Example 4: How Does Commercial Traffic Compare to Personal In this Traffic Jam?
Commercial vehicles often take a lot of blame for traffic jams, and policy makers often find it easier to work with commercial traffic to provide incentives to shift driving time. Many of our customers like to compare the behavior of commercial and personal vehicles in the same traffic jam.
For example, as shown below, we see the “load curve” of personal vehicles throughout the day on a particular segment that has terrible morning rush hour congestion (purple line). Local stakeholders complain that big trucks exacerbate the problem. We can also look at the load curve for commercial vehicles (yellow line). Finally, we look at the share of commercial vehicles on the road segment going to two nearby warehouses (yellow area).
We see in fact that the commercial vehicles peak after the morning rush with the exception of the trucks going to the two warehouses. Now policy makers can target their outreach and incentives to this particular set of drivers. This is a simplified example, but demonstrates the value of analyzing both types of driving together.
Example 5: Freight and Economic Development
Many, many customers want to answer a simple question – what share of the vehicles using my roads are actually doing something for my community (either stopping for lunch or picking up goods)? This is also called an Internal-External analysis. StreetLight InSight can answer this question in a few clicks.

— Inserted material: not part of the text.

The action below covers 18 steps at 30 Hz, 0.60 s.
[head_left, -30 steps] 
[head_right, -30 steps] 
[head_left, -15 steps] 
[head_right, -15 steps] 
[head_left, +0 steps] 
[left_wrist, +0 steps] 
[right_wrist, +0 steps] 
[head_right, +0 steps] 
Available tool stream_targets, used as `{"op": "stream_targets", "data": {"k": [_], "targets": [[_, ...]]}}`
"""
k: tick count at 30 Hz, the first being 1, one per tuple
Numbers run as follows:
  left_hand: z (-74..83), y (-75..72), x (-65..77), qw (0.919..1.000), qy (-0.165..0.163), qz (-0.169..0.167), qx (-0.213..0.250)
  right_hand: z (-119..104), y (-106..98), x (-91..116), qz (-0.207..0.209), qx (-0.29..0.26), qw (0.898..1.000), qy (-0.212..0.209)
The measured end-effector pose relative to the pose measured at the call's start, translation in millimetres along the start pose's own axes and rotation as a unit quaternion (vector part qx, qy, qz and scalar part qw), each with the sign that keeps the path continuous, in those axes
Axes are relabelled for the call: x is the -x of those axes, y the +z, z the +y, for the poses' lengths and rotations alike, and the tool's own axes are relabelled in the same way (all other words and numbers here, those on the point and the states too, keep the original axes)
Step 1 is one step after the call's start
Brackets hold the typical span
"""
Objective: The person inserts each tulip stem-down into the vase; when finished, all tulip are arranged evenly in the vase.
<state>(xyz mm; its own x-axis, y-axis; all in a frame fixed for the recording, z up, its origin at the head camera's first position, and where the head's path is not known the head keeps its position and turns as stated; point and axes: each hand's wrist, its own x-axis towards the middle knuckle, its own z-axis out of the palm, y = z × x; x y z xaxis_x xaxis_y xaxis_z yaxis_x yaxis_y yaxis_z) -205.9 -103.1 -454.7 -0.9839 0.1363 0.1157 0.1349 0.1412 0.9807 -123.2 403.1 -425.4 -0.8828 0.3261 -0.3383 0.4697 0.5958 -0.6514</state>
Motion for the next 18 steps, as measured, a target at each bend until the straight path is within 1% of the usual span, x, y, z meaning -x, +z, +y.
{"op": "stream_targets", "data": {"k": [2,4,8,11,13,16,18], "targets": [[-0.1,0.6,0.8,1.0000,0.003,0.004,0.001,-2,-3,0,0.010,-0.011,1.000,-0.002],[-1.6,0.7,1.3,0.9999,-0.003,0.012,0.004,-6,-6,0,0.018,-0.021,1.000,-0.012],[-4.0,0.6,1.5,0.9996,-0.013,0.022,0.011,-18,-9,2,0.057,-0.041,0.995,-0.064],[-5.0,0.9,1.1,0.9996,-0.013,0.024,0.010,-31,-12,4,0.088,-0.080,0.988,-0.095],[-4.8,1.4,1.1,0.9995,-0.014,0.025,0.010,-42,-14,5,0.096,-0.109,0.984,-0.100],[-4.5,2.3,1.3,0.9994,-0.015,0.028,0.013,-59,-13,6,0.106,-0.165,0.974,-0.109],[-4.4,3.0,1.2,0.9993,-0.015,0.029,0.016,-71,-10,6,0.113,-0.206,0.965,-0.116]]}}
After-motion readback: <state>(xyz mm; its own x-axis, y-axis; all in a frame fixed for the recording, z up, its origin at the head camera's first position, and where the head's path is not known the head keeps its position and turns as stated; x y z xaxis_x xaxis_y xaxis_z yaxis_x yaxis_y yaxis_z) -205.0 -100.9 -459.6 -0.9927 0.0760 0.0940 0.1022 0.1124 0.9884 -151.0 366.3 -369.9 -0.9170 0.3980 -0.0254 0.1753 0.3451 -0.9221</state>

For example, the image below shows an analysis of I-95 southbound going into Richmond, Virginia. The chart shows the share of vehicles that stop in the city versus those that pass through and leave by a particular roadway. We see that more personal vehicles than commercial vehicles are actually going to the greater Richmond area ( 42% vs. 29%). This alone is useful information to a transportation planner.
We also see that passing-through trucks are twice as likely to take I-295 SB out than personal vehicles. This offers intriguing possibilities – why do the trucks prefer it? Are there toll or road stop implications worth considering?
Example 6: Freight and Tolling
Many clients are interested in the tolling implications of our metrics. For example, a client in San Diego wanted to know if recent changes in tolling prices had in fact resulted in drivers moving to a less-congested roadway. The metrics revealed that, in fact, personal drivers reacted as expected in the morning rush hour. But commercial drivers appeared not to react at all. Thus, the policy makers not only had confirmation that their policy worked, but guidance in how to spend time and outreach efforts to make it work even better.
The Next Five Years
In conclusion, here are the main opportunities, challenges, and trends we see for Big Data for commercial and freight analytics in the next five years.
- Empirical measurement radically speeding up and enriching what behaviors can be measured and modeled.
- Measuring changes over time for deeper understanding of impacts of policies and infrastructure investments.
- An emphasis on measuring goods movement and non-goods movement transportation interacting in the same system.
- Integration of mobile data with IoT sensors data.
- Ensuring Industrial and personal data privacy (hint: use professional processors like StreetLight!)
- Figuring out how to define “goods movement.”
- Helping communities go beyond using Big Data to simply replace surveys, but implement transformational measurement practices.
In the future, we see a broader, more complex definition of goods movement in more constrained city environments with more complex regulatory and infrastructure planning demands. The best way to begin to measure, manage, and model this future is to use Big Data-driven analytics.